The averaged and case-by-case breakdown of the proportion of neighbourhoods shown in Fig. 3E for static and growing VS indicated a significant increase in cells residing in proliferative neighbourhood 3 (containing CD68+ TAMs, proliferative and non-proliferative transitioning monocytes and ‘other’ cells) in growing VS (P = 0.03). However, there was also a significant decrease (P = 0.03) in growing VS of cells residing in proliferative neighbourhood 7 (containing classically activated TAMs, alternatively activated TAMs, neutrophils, T cells and all proliferative cell types).

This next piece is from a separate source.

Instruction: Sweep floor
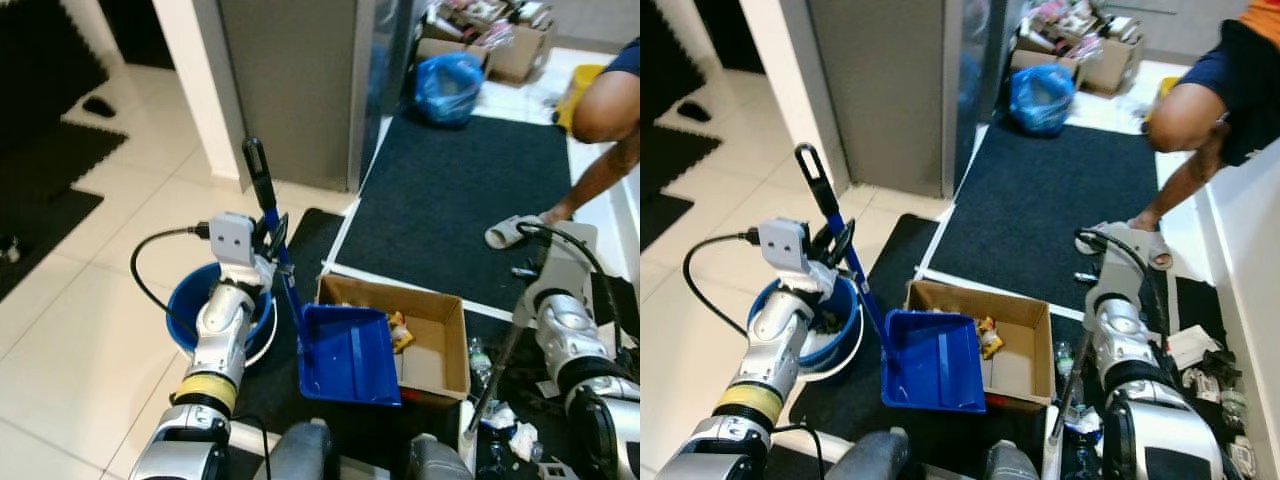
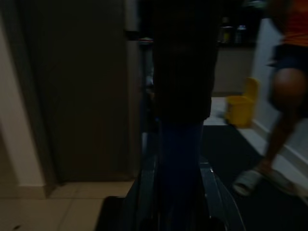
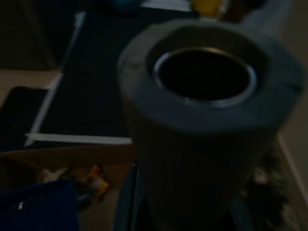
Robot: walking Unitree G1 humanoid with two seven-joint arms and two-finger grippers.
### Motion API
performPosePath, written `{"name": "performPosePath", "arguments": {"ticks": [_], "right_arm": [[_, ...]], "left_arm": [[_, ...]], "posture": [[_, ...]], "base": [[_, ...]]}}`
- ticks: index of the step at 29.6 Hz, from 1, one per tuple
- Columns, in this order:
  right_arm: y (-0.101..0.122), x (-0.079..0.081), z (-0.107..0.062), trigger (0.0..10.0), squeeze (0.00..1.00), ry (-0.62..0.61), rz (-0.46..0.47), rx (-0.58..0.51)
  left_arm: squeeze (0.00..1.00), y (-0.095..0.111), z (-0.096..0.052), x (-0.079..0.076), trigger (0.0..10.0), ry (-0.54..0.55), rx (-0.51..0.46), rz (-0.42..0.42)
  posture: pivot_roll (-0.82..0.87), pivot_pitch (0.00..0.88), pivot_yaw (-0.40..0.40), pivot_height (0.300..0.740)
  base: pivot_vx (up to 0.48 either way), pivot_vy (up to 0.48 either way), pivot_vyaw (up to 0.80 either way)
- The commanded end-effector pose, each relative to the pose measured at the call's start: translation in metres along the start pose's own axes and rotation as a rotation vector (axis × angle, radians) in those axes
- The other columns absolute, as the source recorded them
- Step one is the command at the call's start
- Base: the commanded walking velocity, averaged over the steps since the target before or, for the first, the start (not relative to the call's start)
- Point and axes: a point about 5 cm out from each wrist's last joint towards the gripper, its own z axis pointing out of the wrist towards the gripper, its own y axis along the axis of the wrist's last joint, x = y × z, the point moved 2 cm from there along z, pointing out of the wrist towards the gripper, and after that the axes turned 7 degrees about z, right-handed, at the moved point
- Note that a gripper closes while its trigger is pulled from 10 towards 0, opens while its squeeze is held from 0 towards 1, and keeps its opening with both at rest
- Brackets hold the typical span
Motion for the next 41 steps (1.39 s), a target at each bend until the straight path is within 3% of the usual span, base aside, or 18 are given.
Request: {"name": "performPosePath", "arguments": {"ticks": [1, 20, 30, 34, 41], "right_arm": [[-0.002, -0.002, 0.000, 10.0, 0.00, -0.006, -0.014, 0.017], [-0.005, -0.004, -0.001, 10.0, 0.00, -0.010, -0.025, 0.027], [-0.007, -0.003, -0.001, 10.0, 0.00, -0.010, -0.023, 0.035], [-0.007, -0.003, -0.001, 10.0, 0.00, -0.010, -0.022, 0.037], [-0.010, -0.003, -0.002, 10.0, 0.00, -0.011, -0.024, 0.043]], "left_arm": [[0.00, 0.000, 0.000, -0.001, 10.0, -0.008, 0.006, -0.004], [0.00, 0.006, 0.004, -0.007, 10.0, -0.026, -0.017, -0.026], [0.00, 0.040, 0.015, -0.014, 10.0, -0.063, -0.136, -0.038], [0.00, 0.039, 0.015, -0.016, 10.0, -0.071, -0.131, -0.036], [0.00, 0.020, 0.006, -0.020, 10.0, -0.080, -0.057, -0.047]], "posture": [[0.17, 0.000, -0.028, 0.740], [0.17, 0.000, -0.028, 0.740], [0.18, 0.000, -0.030, 0.740], [0.18, 0.000, -0.028, 0.740], [0.18, 0.000, -0.026, 0.740]], "base": [[-0.292, 0.000, 0.00], [-0.291, 0.000, 0.00], [-0.292, 0.000, 0.00], [-0.291, 0.000, 0.00], [-0.290, 0.000, 0.00]]}}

Interestingly, static cases had a significant increase in cells residing in tumour-enriched neighbourhoods (P = 0.0049; Fig. 3F). However, growing cases had a significant increase in cells residing in immune-enriched neighbourhoods (P = 0.0036). Additionally, the majority (64%) of all the cells in growing VS was found in proliferative neighbourhoods compared with only 25% of the cells in static VS (P = 0.016). Therefore, there was an increase in cells residing in proliferative neighbourhoods in growing VS.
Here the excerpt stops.